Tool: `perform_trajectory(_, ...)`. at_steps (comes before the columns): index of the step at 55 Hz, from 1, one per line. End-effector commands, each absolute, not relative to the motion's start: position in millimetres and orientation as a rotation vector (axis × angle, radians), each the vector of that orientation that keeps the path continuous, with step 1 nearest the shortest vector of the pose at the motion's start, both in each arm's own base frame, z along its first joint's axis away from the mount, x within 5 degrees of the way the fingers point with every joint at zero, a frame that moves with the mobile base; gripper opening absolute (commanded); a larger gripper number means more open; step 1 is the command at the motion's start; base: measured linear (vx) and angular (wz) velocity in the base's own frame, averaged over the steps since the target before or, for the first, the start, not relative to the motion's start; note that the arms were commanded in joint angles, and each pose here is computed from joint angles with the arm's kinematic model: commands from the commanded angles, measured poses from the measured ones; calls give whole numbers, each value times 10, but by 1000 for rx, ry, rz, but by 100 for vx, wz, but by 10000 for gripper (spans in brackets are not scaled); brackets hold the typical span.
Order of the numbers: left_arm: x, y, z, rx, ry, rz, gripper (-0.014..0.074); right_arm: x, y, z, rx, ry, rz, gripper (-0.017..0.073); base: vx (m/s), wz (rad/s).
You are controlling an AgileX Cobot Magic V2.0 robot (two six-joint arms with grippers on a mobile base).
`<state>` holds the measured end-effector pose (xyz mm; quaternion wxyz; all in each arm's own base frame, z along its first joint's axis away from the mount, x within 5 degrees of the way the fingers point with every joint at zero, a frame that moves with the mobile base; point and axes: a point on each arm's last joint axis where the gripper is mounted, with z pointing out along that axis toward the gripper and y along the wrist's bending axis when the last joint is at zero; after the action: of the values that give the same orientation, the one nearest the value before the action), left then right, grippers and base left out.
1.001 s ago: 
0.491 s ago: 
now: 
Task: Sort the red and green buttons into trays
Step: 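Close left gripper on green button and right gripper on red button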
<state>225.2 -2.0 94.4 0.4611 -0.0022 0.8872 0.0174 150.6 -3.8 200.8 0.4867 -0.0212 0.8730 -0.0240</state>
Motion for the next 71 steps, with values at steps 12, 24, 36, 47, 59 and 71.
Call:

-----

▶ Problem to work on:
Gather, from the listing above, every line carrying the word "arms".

▶ Solution to this problem:
Tool: `perform_trajectory(_, ...)`. at_steps (comes before the columns): index of the step at 55 Hz, from 1, one per line. End-effector commands, each absolute, not relative to the motion's start: position in millimetres and orientation as a rotation vector (axis × angle, radians), each the vector of that orientation that keeps the path continuous, with step 1 nearest the shortest vector of the pose at the motion's start, both in each arm's own base frame, z along its first joint's axis away from the mount, x within 5 degrees of the way the fingers point with every joint at zero, a frame that moves with the mobile base; gripper opening absolute (commanded); a larger gripper number means more open; step 1 is the command at the motion's start; base: measured linear (vx) and angular (wz) velocity in the base's own frame, averaged over the steps since the target before or, for the first, the start, not relative to the motion's start; note that the arms were commanded in joint angles, and each pose here is computed from joint angles with the arm's kinematic model: commands from the commanded angles, measured poses from the measured ones; calls give whole numbers, each value times 10, but by 1000 for rx, ry, rz, but by 100 for vx, wz, but by 10000 for gripper (spans in brackets are not scaled); brackets hold the typical span.
You are controlling an AgileX Cobot Magic V2.0 robot (two six-joint arms with grippers on a mobile base).

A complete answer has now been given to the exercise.